▸ **Brief**: Once the line holding "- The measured" is found in the listing below, write it out and each later line exactly, up to and including the one holding "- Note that".

Segment Start: Listed entries

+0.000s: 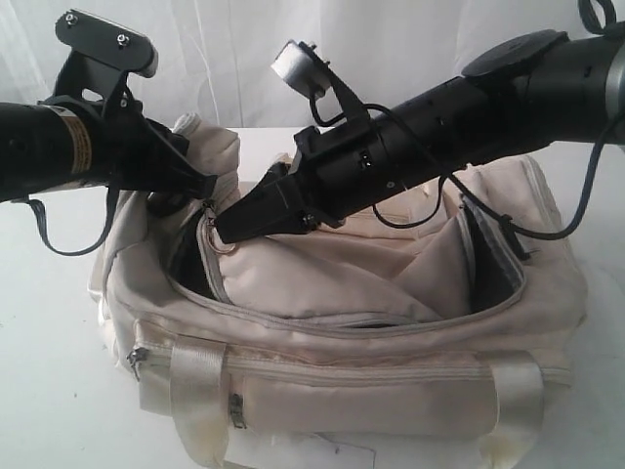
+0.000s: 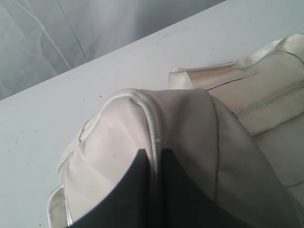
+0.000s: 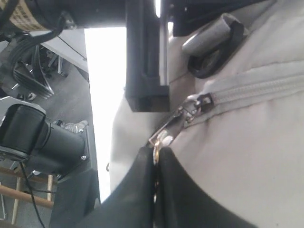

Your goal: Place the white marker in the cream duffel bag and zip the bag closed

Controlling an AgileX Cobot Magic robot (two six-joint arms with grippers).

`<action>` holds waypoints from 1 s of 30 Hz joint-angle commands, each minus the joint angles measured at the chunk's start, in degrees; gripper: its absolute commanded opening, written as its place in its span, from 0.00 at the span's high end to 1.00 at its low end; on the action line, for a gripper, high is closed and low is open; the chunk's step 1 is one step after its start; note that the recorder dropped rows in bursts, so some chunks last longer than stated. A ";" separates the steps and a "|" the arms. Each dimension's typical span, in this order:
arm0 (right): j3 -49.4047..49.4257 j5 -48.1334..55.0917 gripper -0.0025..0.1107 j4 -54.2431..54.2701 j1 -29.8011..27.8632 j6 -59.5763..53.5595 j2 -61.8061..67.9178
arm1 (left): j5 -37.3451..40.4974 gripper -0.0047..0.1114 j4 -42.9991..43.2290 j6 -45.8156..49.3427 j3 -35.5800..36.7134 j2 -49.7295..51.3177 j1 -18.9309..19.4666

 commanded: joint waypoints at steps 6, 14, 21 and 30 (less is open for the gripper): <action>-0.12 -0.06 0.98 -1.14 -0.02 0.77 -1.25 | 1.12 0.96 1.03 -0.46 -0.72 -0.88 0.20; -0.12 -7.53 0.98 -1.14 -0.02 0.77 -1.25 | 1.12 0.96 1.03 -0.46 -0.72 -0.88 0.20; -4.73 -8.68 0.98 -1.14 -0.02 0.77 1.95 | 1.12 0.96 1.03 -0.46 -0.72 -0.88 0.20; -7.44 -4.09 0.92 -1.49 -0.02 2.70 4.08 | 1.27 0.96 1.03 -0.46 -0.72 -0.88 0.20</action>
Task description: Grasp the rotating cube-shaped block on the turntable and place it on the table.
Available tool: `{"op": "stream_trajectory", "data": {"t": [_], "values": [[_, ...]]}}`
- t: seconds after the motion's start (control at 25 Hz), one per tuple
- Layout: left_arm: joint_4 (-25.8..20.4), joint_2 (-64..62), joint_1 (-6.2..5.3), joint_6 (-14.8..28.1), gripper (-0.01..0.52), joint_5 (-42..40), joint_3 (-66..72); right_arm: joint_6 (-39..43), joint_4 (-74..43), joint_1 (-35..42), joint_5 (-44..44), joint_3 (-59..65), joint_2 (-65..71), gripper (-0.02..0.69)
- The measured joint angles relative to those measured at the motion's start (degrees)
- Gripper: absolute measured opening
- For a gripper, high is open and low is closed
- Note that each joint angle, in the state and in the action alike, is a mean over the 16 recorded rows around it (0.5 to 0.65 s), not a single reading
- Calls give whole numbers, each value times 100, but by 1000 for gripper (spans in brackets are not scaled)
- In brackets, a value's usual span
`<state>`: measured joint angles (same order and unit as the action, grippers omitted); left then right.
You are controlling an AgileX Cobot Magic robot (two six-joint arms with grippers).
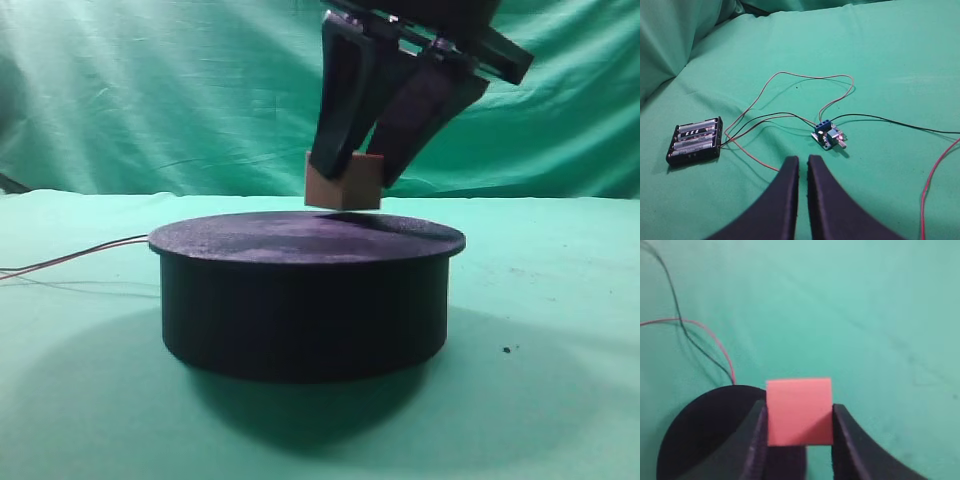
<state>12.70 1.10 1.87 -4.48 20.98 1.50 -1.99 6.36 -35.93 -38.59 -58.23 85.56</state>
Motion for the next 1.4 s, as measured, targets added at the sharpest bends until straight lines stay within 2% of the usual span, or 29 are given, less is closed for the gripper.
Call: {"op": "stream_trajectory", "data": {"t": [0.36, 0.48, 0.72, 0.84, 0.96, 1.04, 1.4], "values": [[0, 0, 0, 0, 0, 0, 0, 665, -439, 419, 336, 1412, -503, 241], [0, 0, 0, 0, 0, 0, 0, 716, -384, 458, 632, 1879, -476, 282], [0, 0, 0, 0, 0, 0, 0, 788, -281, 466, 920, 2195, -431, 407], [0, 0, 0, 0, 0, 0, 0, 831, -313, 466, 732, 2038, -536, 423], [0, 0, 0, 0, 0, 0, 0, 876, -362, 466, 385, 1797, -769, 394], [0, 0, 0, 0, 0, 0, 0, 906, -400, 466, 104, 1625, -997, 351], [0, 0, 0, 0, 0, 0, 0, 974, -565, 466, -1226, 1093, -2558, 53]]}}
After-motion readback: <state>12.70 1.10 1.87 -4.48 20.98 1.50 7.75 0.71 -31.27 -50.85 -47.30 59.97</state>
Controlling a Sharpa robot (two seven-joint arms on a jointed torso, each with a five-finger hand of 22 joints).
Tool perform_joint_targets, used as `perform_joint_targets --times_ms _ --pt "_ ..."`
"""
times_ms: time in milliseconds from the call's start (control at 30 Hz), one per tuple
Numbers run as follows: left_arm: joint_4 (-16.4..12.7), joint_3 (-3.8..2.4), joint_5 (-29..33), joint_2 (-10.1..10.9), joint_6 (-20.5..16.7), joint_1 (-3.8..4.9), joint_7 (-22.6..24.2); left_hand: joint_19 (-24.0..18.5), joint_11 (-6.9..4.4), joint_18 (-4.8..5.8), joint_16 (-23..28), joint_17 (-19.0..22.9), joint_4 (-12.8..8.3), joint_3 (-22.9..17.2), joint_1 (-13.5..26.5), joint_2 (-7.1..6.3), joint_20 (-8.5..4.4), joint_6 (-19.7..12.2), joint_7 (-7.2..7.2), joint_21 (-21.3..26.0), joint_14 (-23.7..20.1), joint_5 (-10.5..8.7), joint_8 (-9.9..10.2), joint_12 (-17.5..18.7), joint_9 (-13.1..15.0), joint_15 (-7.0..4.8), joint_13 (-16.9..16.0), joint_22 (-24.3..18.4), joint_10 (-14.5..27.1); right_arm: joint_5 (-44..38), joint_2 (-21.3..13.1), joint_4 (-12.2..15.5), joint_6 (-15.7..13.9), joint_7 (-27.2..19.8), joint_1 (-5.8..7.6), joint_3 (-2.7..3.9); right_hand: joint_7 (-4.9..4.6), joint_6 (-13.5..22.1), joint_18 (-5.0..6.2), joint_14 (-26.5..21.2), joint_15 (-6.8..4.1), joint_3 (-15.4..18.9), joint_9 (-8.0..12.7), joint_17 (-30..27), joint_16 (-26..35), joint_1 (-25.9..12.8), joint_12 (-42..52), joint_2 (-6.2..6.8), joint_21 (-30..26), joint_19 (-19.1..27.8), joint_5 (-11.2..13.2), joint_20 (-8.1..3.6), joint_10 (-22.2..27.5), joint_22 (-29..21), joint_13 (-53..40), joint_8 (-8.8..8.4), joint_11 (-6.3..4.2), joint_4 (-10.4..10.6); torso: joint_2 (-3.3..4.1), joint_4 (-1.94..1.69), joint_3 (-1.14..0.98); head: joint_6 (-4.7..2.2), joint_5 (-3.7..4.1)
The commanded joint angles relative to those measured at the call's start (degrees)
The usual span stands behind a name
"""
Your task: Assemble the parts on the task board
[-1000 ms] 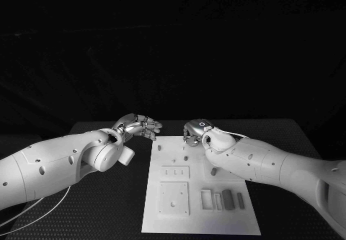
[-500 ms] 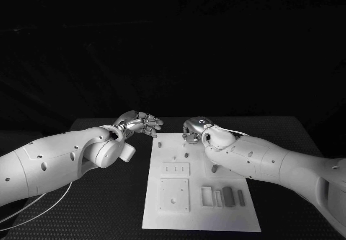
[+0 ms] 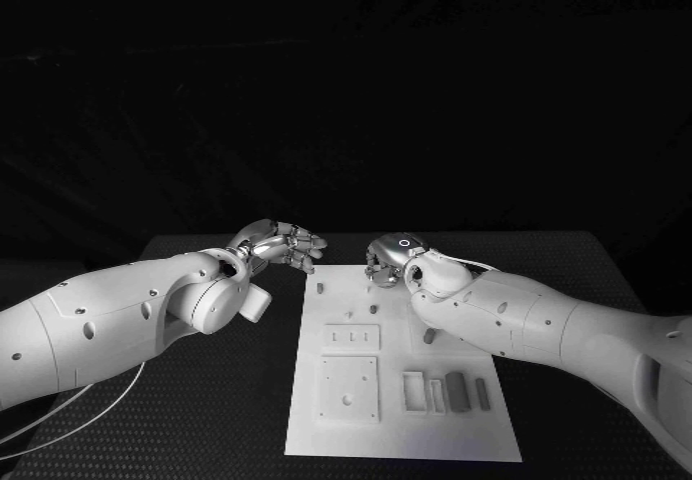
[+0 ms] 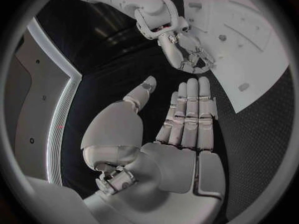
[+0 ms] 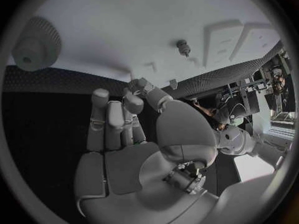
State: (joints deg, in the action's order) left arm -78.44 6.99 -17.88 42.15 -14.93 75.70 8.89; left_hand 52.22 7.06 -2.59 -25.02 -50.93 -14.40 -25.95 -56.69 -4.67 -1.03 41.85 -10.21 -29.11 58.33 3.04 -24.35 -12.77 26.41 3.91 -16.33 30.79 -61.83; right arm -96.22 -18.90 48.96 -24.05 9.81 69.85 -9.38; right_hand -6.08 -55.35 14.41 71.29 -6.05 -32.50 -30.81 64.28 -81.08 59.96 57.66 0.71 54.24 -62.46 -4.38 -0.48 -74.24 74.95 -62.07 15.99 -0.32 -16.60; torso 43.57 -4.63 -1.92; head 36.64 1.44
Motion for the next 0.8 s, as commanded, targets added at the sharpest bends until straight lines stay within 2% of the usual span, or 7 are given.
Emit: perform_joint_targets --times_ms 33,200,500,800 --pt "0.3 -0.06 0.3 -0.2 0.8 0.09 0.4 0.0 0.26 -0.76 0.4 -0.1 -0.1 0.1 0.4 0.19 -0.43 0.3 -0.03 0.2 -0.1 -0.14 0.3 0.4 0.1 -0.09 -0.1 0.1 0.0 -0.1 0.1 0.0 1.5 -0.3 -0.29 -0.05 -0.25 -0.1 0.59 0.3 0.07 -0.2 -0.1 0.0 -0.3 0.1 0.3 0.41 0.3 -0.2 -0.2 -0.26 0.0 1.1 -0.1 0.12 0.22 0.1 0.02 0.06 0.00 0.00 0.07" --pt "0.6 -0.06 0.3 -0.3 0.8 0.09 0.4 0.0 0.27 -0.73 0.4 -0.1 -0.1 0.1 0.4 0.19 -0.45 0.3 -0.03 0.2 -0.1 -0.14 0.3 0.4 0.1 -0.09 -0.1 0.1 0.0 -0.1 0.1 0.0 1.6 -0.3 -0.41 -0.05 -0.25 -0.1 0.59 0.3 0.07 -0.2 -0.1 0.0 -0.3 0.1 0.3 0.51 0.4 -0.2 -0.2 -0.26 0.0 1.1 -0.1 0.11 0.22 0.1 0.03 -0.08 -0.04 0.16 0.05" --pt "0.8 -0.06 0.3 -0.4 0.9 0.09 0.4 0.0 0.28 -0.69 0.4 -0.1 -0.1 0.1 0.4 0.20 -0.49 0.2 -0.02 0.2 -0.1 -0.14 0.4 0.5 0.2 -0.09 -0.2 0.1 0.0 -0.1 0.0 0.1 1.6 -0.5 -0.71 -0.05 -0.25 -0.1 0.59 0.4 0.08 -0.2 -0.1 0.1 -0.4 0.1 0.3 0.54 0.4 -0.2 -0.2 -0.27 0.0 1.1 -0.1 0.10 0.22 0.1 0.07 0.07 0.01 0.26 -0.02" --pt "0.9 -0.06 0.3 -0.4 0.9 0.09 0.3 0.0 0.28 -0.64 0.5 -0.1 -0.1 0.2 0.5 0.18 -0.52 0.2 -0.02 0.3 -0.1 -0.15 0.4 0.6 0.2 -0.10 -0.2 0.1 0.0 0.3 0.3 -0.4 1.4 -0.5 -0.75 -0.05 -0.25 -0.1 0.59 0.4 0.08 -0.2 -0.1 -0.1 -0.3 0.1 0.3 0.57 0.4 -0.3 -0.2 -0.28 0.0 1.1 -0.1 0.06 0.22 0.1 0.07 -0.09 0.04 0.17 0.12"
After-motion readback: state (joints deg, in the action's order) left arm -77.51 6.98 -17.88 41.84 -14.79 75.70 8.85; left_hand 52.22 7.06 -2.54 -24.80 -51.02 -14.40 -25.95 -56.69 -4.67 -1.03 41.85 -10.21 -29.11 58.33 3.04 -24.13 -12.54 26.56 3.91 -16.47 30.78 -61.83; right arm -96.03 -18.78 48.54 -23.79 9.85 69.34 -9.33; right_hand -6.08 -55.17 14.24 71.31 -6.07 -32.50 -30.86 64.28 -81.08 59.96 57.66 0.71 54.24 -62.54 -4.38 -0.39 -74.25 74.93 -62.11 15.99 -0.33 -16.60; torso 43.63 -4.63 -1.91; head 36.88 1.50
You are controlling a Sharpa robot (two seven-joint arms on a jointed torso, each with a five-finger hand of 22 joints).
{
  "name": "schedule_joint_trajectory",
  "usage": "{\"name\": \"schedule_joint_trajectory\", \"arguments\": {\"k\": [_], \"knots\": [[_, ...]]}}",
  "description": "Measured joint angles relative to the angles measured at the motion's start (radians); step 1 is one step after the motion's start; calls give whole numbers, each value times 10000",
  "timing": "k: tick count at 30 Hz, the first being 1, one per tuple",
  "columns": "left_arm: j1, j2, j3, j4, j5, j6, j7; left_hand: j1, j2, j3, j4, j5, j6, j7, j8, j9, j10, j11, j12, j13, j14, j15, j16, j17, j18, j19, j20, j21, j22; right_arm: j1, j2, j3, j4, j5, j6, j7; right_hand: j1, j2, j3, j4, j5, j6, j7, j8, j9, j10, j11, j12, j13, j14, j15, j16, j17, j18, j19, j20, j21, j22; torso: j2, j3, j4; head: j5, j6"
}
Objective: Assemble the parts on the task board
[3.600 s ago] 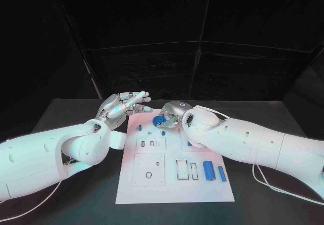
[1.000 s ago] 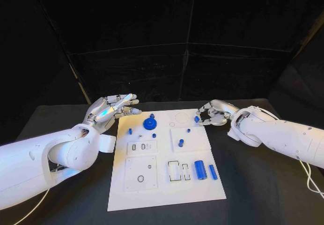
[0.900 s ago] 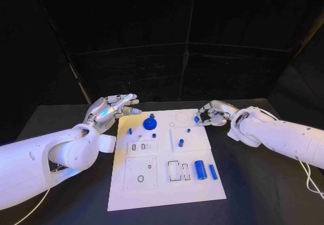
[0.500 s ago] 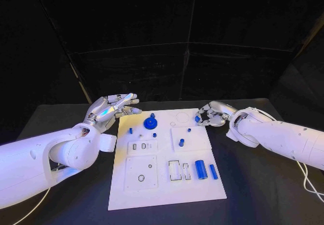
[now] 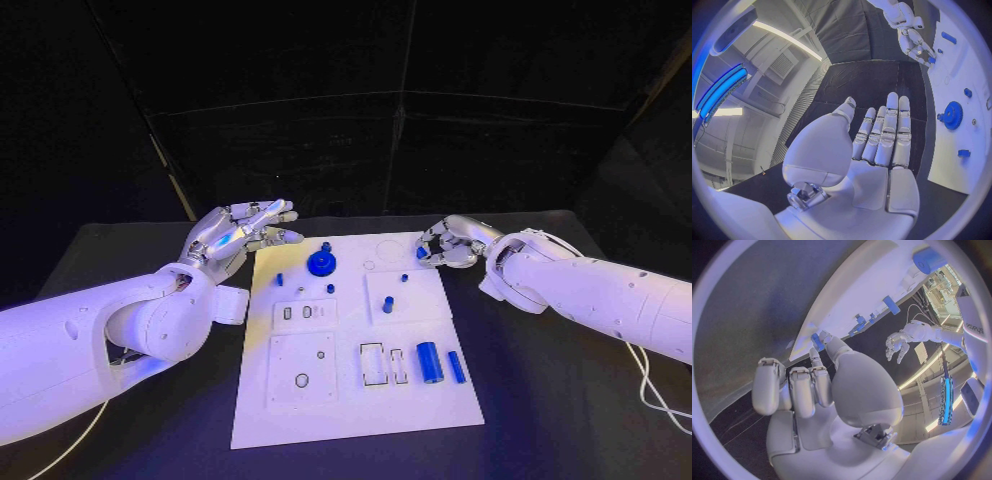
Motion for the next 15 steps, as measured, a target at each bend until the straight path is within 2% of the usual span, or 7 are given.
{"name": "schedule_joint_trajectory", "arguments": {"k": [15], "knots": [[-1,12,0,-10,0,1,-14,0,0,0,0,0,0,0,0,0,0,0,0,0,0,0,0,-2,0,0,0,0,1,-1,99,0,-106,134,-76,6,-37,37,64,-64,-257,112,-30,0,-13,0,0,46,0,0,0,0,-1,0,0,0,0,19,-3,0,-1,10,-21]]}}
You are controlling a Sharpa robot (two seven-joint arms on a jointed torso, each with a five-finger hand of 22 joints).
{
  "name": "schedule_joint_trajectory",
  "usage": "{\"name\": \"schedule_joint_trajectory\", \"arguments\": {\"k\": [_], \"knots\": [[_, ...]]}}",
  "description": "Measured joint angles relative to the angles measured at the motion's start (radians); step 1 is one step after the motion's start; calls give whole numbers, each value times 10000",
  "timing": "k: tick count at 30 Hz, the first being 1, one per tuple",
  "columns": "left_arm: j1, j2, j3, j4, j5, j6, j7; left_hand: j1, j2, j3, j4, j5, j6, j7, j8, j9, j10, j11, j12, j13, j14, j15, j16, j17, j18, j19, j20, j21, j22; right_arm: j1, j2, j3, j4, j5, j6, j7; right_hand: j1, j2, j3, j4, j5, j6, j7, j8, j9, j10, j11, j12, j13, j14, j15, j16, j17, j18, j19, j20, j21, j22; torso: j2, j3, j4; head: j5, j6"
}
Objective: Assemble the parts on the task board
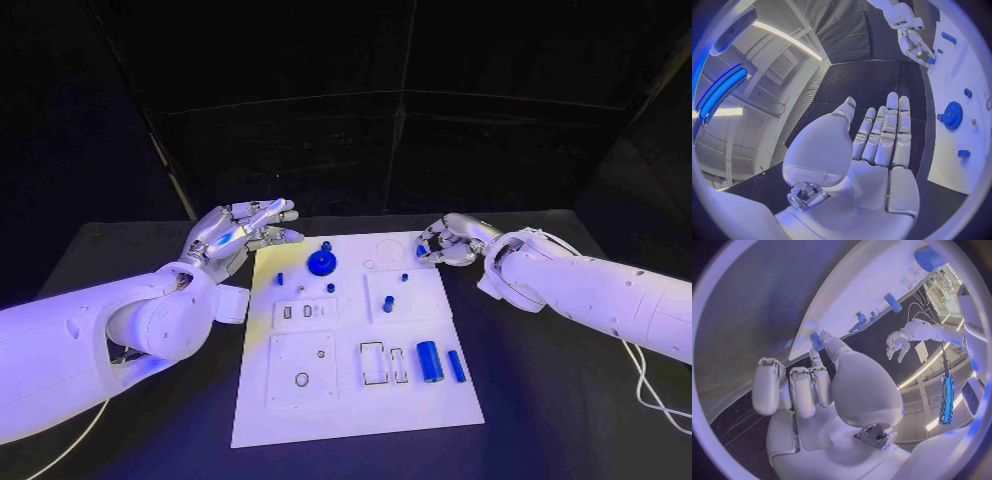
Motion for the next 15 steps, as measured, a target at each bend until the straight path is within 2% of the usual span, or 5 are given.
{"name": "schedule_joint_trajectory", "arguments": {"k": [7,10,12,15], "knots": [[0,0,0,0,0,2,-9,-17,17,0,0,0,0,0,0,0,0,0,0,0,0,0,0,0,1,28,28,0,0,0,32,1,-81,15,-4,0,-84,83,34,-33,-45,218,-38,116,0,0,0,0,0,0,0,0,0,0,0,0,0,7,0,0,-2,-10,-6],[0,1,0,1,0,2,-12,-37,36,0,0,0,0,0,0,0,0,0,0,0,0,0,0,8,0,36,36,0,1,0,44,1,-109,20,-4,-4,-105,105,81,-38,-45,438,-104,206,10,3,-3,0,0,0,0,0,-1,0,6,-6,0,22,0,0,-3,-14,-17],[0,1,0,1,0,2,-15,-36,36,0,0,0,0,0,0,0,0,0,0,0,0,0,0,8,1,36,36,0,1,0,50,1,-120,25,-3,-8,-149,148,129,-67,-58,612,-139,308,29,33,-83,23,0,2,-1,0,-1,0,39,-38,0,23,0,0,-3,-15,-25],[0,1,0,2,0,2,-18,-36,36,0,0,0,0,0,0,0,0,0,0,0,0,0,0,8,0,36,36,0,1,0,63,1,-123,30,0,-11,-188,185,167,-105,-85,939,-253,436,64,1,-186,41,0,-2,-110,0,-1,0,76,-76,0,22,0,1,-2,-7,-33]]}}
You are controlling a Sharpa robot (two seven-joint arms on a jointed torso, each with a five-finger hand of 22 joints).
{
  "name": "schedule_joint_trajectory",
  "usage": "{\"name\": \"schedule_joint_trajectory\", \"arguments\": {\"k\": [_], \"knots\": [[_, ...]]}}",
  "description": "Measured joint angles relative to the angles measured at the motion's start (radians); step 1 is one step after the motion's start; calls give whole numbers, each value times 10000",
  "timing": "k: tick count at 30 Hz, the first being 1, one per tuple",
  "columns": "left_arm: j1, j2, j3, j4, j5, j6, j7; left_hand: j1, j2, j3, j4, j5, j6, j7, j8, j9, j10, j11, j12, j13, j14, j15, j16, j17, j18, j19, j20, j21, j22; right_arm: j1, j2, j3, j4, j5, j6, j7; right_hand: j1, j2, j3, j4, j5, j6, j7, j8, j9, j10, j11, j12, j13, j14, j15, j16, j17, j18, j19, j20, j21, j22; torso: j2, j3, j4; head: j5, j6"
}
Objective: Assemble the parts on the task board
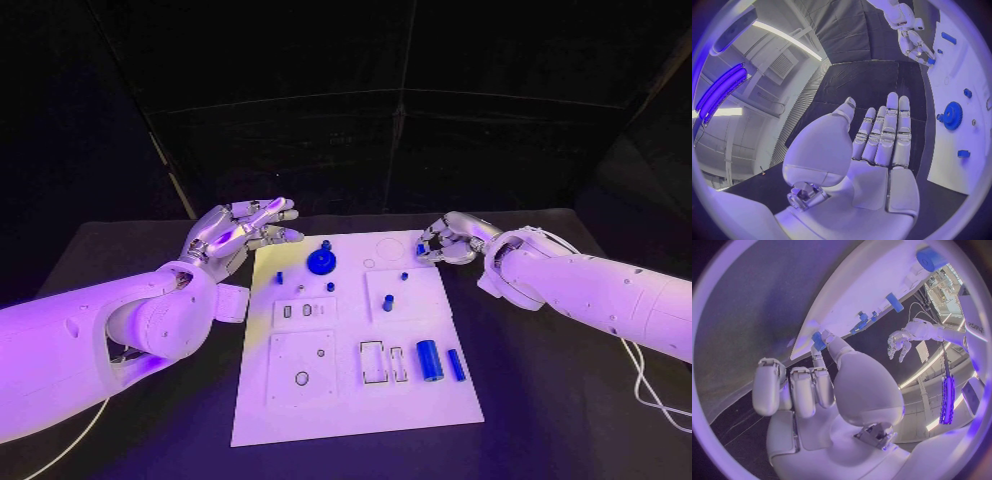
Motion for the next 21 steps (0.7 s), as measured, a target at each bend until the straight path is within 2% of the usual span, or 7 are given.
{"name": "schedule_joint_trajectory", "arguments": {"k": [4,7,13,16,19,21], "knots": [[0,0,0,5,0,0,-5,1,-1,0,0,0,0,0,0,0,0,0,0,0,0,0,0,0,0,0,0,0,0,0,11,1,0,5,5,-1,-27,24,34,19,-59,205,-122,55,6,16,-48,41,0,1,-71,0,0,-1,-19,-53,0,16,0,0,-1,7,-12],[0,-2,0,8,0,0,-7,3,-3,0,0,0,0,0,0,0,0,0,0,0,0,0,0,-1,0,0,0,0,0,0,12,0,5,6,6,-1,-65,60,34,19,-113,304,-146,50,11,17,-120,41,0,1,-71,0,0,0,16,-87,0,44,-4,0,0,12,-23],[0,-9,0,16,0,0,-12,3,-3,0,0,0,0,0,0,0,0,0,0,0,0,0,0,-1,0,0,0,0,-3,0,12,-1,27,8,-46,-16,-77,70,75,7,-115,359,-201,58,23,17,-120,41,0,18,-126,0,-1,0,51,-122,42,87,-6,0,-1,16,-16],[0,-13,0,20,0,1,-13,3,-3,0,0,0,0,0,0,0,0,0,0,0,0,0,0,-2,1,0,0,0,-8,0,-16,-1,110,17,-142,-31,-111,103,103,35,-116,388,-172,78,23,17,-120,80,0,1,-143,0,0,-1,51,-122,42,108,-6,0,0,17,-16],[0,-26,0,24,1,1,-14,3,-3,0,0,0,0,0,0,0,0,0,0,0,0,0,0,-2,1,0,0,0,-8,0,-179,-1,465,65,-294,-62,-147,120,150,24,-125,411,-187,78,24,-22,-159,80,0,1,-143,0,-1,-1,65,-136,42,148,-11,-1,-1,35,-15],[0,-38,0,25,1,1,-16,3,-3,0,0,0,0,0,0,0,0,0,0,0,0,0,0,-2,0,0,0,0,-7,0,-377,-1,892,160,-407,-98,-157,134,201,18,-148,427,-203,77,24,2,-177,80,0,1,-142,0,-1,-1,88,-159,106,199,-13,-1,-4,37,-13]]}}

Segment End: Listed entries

▸ **Expected answer**:
- The measured joint angles relative to those measured at the motion's start (degrees)
- Gripper: absolute measured opening
- For a gripper, high is open and low is closed
- Note that each joint angle, in the state and in the action alike, is a mean over the 16 recorded rows around it (0.5 to 0.65 s), not a single reading

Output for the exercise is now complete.